Comunità d’accoglienza, affidi e adozioni La popolazione toscana era composta nel 2005 da 50 mila minori tra gli 0 e i 18 anni di età. A dirlo sono i dati elaborati annualmente dal Centro di elaborazione dati per l’Infanzia dell’Istituto degli Innocenti di Firenze, in collaborazione con il Tribunale dei minori, la Regione Toscana e le 34 zone socio-sanitarie in cui la nostra regione è suddivisa. Circa 1400 minori si trovavano nel 2005 ospitati presso famiglie affidatarie, e il valore dimostra come il numero degli affidi sia in crescita rispetto alle stime fatte negli anni precedenti e in particolare nel 2004, anno in cui gli affidi erano stati 1302 di cui 52 nella sola Firenze. Al contrario, si registra un calo nelle stime che riguardano i minori (da 0 a 18 anni) ospitati nei cosidetti servizi residenziali, che passano dai 698 del 2004 ai 600 del 2005, e si prevede un ulteriore calo nei dati raccolti per il 2006 al momento in elaborazione e non disponibli. Un dato d’interesse è costituito dal numero di minori stranieri accolti in famiglie affidatarie, valore che documenta una forte impennata: dai 185 del 2003 si passa ai 335 nel 2004, più della metà del numero totale dei minori in affido in quell’anno. E per il 2006, questo andamento sembra essere confermato.
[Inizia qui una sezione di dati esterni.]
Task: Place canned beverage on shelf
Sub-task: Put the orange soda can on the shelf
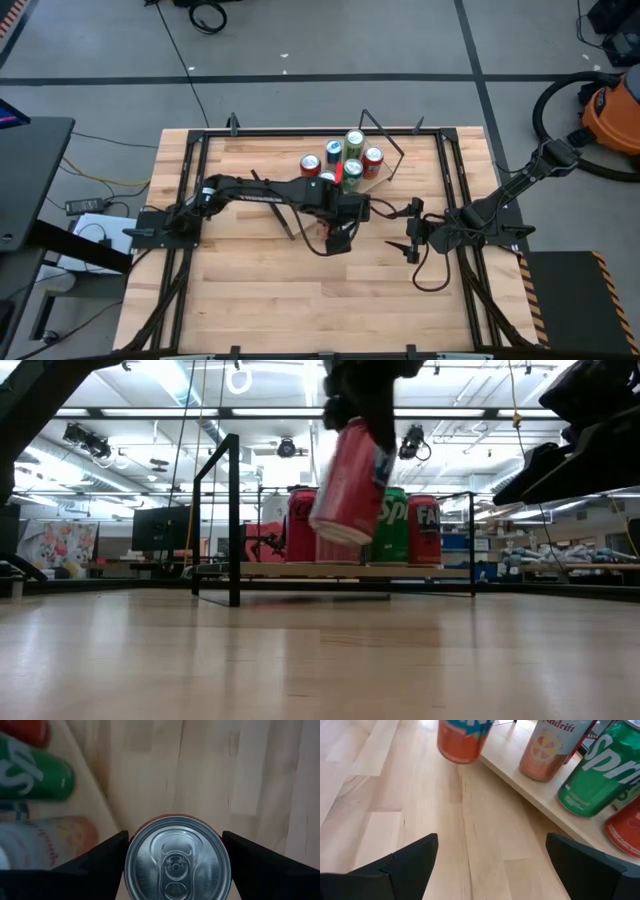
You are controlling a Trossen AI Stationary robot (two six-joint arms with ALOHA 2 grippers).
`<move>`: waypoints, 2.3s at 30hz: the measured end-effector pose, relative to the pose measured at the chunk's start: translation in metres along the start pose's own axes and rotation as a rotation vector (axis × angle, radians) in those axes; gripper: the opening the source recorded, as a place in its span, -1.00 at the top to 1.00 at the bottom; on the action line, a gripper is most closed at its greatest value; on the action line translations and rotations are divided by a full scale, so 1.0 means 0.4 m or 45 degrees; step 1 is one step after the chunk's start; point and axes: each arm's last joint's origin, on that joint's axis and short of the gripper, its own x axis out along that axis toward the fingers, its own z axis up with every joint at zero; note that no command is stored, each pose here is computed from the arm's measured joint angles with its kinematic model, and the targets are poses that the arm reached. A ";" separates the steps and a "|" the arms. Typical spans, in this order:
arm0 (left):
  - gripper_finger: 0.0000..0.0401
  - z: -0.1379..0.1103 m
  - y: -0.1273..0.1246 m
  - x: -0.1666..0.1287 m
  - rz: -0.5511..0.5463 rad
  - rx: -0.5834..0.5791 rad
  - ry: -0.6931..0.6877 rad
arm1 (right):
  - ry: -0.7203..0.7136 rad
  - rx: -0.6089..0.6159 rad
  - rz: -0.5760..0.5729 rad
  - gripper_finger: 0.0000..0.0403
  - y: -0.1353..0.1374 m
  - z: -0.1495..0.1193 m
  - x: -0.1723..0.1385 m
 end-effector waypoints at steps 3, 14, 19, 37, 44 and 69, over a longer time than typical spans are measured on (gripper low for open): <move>-0.52 -0.001 0.003 -0.018 0.016 -0.020 0.005 | 0.001 0.001 0.010 -0.89 0.001 0.000 0.000; -0.52 -0.046 0.044 -0.110 0.135 -0.024 0.107 | 0.018 -0.013 -0.007 -0.89 0.000 -0.012 0.004; -0.53 -0.054 0.081 -0.143 0.205 -0.047 0.095 | 0.010 0.001 -0.015 -0.89 -0.004 -0.028 0.011; -0.53 -0.072 0.172 -0.152 0.292 -0.050 0.205 | 0.018 0.011 0.019 -0.89 -0.002 -0.030 0.011; -0.53 -0.122 0.173 -0.136 0.313 -0.027 0.298 | 0.030 0.032 0.022 -0.90 -0.004 -0.054 0.015; -0.53 -0.358 0.235 -0.091 0.258 -0.075 -0.197 | -0.072 0.029 0.035 -0.89 0.001 -0.032 0.015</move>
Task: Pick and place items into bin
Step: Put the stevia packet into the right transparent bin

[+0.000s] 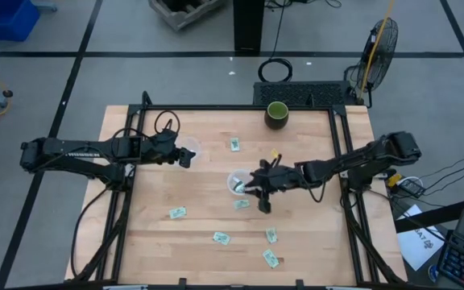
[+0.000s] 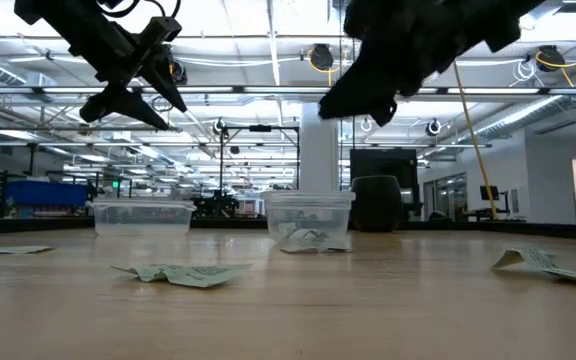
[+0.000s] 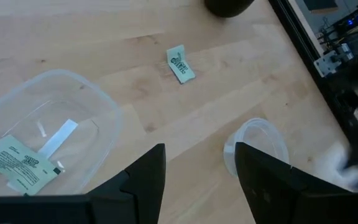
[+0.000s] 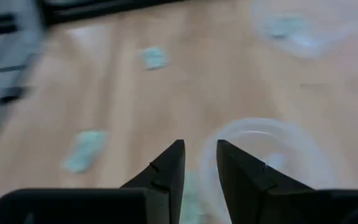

Per quanto riguarda il numero di comunità di accoglienza dei minori, che vengono suddivise per tipologie in: case-famiglia, comunità educative e case d’accoglienza per madri sole, nel 2005 il numero oscillava tra 90 e 100 esperienze sparse in tutta la regione. Nello stesso tempo, lo stesso Istituto degli Innocenti tiene a precisare come da circa due decenni siano scomparsi in Toscana i vecchi orfanotrofi e istituti.

Per quanto riguarda poi il numero di adozioni, «Il numero è ancora molto basso – spiega Alessandro Salvi, dell’Istituto degli Innocenti – dovuto sostanzialmente ai lunghi tempi di attesa». Nel 2005, sono state 40 le adozioni nazionali in Toscana e circa 300 quelle internazionali, dato che attesta un lievissimo aumento nel numero delle adozioni nazionali rispetto al 2004 (38) e un aumento più sostanziale di quelle internazionali rispetto allo stesso anno (259).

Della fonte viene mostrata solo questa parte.